Ying Huang
Publications
From Experience to Skill: Multi-Agent Generative Engine Optimization via Reusable Strategy Learning
Generative engines (GEs) are reshaping information access by replacing ranked links with citation-grounded answers, yet current Generative Engine Optimization (GEO) methods optimize each instance in isolation, unable to accumulate or transfer effective strategies across tasks and engines. We reframe GEO as a strategy learning problem and propose MAGEO, a multi-agent framework in which coordinated planning, editing, and fidelity-aware evaluation serve as the execution layer, while validated editing patterns are progressively distilled into reusable, engine-specific optimization skills. To enable controlled assessment, we introduce a Twin Branch Evaluation Protocol for causal attribution of content edits and DSV-CF, a dual-axis metric that unifies semantic visibility with attribution accuracy. We further release MSME-GEO-Bench, a multi-scenario, multi-engine benchmark grounded in real-world queries. Experiments on three mainstream engines show that MAGEO substantially outperforms heuristic baselines in both visibility and citation fidelity, with ablations confirming that engine-specific preference modeling and strategy reuse are central to these gains, suggesting a scalable learning-driven paradigm for trustworthy GEO. Code is available at https://github.com/Wu-beining/MAGEO
GAIA: A Data Flywheel System for Training GUI Test-Time Scaling Critic Models
While Large Vision-Language Models (LVLMs) have significantly advanced GUI agents' capabilities in parsing textual instructions, interpreting screen content, and executing tasks, a critical challenge persists: the irreversibility of agent operations, where a single erroneous action can trigger catastrophic deviations.

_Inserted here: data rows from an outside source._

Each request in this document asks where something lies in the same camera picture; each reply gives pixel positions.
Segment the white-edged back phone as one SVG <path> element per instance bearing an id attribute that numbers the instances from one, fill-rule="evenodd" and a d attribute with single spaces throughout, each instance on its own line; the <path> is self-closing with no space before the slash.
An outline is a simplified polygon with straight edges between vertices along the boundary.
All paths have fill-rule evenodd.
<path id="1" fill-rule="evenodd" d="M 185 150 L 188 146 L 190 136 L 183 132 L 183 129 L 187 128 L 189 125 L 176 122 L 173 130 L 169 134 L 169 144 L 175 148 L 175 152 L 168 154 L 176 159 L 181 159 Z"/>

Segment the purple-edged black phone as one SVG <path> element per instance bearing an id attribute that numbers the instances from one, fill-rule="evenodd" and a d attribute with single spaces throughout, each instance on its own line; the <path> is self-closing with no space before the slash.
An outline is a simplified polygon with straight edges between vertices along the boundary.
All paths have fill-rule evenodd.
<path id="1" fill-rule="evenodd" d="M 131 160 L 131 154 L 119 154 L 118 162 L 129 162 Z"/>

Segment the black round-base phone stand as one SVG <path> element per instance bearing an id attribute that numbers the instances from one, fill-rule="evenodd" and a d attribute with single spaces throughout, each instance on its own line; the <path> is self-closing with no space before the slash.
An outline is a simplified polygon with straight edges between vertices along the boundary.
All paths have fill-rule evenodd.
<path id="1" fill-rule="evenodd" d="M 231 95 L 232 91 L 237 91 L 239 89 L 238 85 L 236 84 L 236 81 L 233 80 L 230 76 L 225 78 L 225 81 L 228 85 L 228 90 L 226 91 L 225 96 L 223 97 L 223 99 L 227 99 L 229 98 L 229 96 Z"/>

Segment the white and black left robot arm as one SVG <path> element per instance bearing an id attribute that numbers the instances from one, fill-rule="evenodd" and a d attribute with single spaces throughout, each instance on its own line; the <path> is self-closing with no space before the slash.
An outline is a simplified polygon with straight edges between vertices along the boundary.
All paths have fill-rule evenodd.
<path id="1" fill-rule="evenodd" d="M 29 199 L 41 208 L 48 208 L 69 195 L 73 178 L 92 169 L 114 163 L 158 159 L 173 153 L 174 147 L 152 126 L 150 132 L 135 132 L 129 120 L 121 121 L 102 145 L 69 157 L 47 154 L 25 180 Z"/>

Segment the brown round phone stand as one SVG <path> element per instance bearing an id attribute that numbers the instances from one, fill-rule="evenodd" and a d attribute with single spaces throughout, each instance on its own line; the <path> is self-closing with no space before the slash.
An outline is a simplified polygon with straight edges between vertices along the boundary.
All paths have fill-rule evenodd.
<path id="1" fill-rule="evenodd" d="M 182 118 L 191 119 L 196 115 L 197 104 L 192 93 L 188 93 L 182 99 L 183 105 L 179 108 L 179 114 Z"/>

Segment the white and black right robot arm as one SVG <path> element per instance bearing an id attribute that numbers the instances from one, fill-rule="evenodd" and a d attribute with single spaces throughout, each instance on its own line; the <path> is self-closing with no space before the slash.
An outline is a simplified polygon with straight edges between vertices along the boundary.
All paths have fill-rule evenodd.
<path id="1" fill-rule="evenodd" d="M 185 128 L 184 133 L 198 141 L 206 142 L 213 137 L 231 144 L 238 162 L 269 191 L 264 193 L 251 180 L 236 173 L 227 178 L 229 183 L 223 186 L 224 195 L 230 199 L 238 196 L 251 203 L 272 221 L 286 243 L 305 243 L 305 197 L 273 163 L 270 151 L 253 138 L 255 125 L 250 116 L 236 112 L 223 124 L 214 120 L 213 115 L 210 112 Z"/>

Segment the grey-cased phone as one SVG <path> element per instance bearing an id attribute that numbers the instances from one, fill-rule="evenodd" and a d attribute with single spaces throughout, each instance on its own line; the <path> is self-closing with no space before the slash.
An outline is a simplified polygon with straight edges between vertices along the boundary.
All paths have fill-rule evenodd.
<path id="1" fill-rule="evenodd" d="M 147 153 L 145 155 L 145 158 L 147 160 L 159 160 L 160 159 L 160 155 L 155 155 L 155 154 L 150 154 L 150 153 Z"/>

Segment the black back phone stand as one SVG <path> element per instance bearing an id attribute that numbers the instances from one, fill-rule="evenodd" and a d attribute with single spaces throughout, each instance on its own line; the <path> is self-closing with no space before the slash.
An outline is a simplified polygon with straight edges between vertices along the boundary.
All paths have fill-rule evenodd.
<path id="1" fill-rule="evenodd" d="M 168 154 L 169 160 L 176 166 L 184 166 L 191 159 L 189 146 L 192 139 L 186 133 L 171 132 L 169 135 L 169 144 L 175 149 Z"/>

To address this, we propose the GUI Action Critic's Data Flywheel System (GAIA), a training framework that enables the models to have iterative critic capabilities, which are used to improve the Test-Time Scaling (TTS) of basic GUI agents' performance. Specifically, we train an Intuitive Critic Model (ICM) using positive and negative action examples from a base agent first. This critic evaluates the immediate correctness of the agent's intended actions, thereby selecting operations with higher success probability. Then, the initial critic guides agent actions to collect refined positive/negative samples, initiating the self-improving cycle. The augmented data then trains a second-round critic with enhanced discernment capability. We conduct experiments on various datasets and demonstrate that the proposed ICM can improve the test-time performance of various closed-source and open-source models, and the performance can be gradually improved as the data is recycled. The code and dataset will be publicly released.